There are a small number of hosts that are still being worked on, we aim to have them restored shortly.
Posted Nov 26, 2024 - 02:31 UTC
Update
We are running a restoration and reseed process to bring the Corrosion cluster back to a healthy, current state.
During this restoration process, you may see elevated error rates on machines or apps that have been recently updated.
Posted Nov 26, 2024 - 02:06 UTC
Update
The updates have been applied, however we are still not seeing recovery on all Corrosion nodes. We are continuing to work on a fix.

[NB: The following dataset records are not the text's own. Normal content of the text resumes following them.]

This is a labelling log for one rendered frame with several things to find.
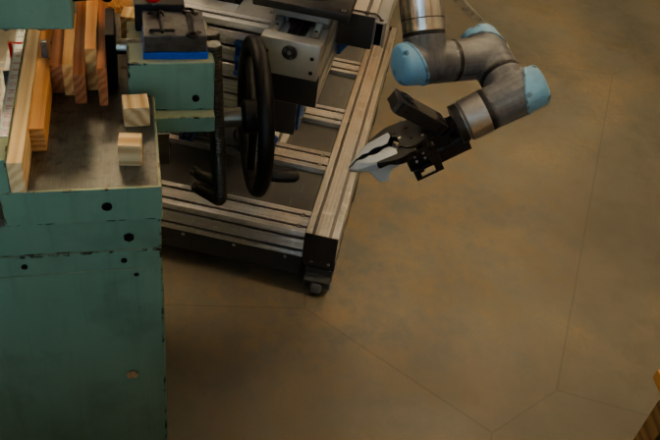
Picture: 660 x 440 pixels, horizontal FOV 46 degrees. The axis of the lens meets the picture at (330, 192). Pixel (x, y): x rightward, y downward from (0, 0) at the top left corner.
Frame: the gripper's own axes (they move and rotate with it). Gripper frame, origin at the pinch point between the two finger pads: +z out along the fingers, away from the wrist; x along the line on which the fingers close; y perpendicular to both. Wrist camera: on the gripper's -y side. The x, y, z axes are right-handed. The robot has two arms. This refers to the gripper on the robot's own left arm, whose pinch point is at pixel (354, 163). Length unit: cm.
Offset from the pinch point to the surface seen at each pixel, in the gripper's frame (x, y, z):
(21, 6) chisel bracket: 8, -48, 32
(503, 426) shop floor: -8, 91, -2
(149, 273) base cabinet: -10.7, -6.8, 37.4
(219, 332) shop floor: 30, 59, 55
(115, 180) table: -16.4, -30.1, 28.7
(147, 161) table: -12.5, -27.9, 24.8
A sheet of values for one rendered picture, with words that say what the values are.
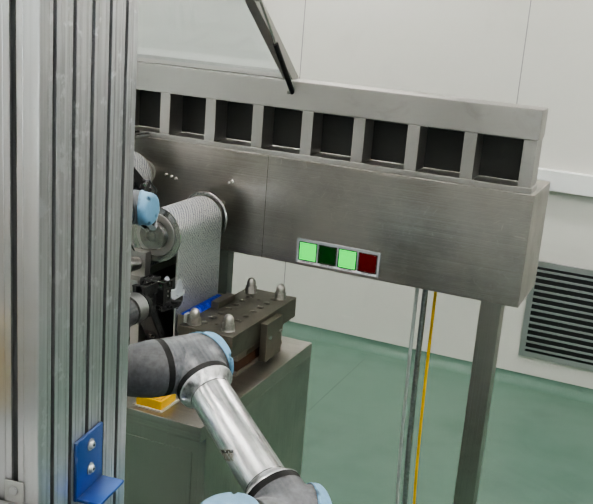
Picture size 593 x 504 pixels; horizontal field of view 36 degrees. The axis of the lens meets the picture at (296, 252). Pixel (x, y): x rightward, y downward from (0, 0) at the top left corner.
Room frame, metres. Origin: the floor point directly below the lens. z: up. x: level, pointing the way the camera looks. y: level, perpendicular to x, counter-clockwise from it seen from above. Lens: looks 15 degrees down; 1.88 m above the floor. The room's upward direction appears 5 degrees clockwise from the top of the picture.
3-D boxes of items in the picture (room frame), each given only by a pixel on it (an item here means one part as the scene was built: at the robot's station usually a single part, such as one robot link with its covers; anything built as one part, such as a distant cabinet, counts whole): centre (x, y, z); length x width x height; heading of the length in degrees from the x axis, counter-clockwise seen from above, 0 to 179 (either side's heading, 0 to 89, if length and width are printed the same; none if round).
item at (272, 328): (2.40, 0.05, 0.96); 0.10 x 0.03 x 0.11; 157
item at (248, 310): (2.42, 0.14, 1.00); 0.40 x 0.16 x 0.06; 157
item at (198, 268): (2.44, 0.26, 1.11); 0.23 x 0.01 x 0.18; 157
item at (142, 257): (2.32, 0.42, 1.05); 0.06 x 0.05 x 0.31; 157
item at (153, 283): (2.22, 0.36, 1.12); 0.12 x 0.08 x 0.09; 157
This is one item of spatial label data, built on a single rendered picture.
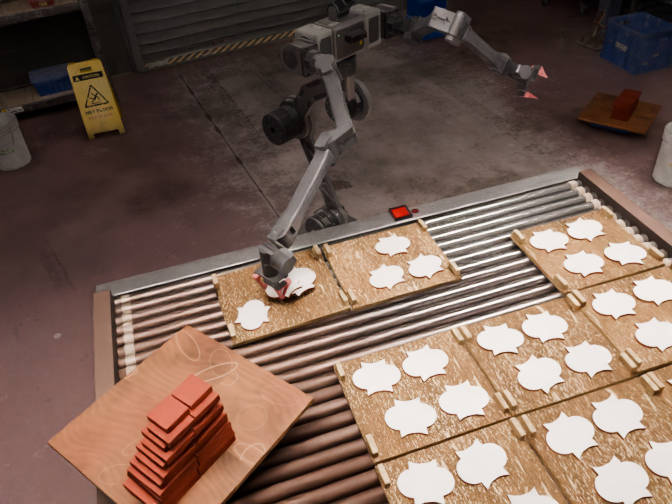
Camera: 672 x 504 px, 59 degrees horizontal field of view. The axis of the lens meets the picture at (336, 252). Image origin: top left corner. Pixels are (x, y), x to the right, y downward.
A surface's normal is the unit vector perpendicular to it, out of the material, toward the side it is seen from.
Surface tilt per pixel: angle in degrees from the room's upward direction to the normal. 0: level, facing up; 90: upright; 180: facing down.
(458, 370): 0
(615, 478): 0
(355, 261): 0
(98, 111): 77
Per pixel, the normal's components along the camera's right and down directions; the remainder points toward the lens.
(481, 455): -0.06, -0.76
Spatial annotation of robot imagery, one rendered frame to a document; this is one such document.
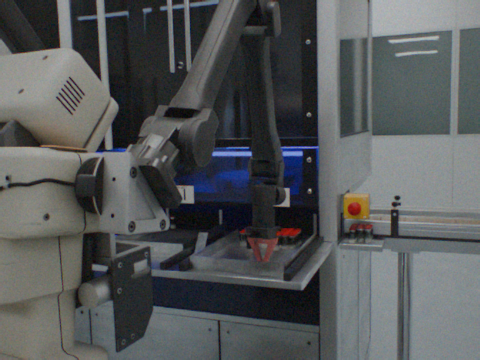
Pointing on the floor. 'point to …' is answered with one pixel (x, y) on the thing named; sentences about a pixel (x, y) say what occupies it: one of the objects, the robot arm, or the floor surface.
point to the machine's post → (329, 173)
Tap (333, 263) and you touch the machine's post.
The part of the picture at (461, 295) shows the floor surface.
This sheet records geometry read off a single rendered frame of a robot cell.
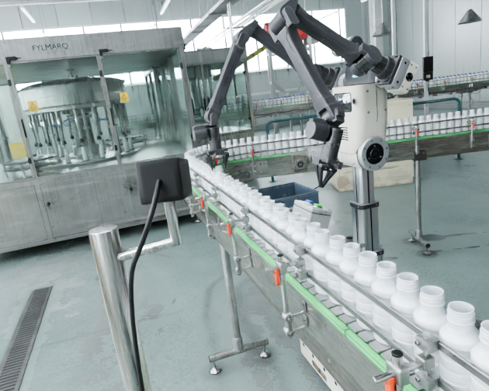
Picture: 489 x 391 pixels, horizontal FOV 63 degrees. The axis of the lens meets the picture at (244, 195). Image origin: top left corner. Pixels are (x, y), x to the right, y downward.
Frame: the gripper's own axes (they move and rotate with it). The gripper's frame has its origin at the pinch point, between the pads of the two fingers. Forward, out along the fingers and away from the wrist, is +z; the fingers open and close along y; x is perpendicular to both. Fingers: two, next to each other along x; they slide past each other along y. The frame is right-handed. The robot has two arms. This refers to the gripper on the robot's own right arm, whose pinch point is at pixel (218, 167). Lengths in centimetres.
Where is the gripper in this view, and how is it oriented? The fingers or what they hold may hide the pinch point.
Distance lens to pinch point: 193.7
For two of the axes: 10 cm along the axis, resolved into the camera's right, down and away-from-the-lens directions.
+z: 1.1, 9.6, 2.4
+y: -9.4, 1.8, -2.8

The machines API and proxy performance remains in a degraded state, especially with newly created and updated machines.
Posted Nov 25, 2024 - 23:58 UTC
Update
The Machines API issues stem from a propagation delay in our global state store, Corrosion.

We have completed deploying a configuration change to our Corrosion cluster and will be applying these changes to each node shortly. We expect improvement once the changes are applied.

In the meantime users may still see degraded machines API and proxy performance, especially with newly created machines
Posted Nov 25, 2024 - 22:15 UTC
Identified
The issue has been identified and a fix is being implemented.
Posted Nov 25, 2024 - 20:20 UTC
Investigating
We are investigating degraded API performance
Posted Nov 25, 2024 - 20:10 UTC
This incident affected: Customer Applications, Dashboard, Machines API, and Corrosion.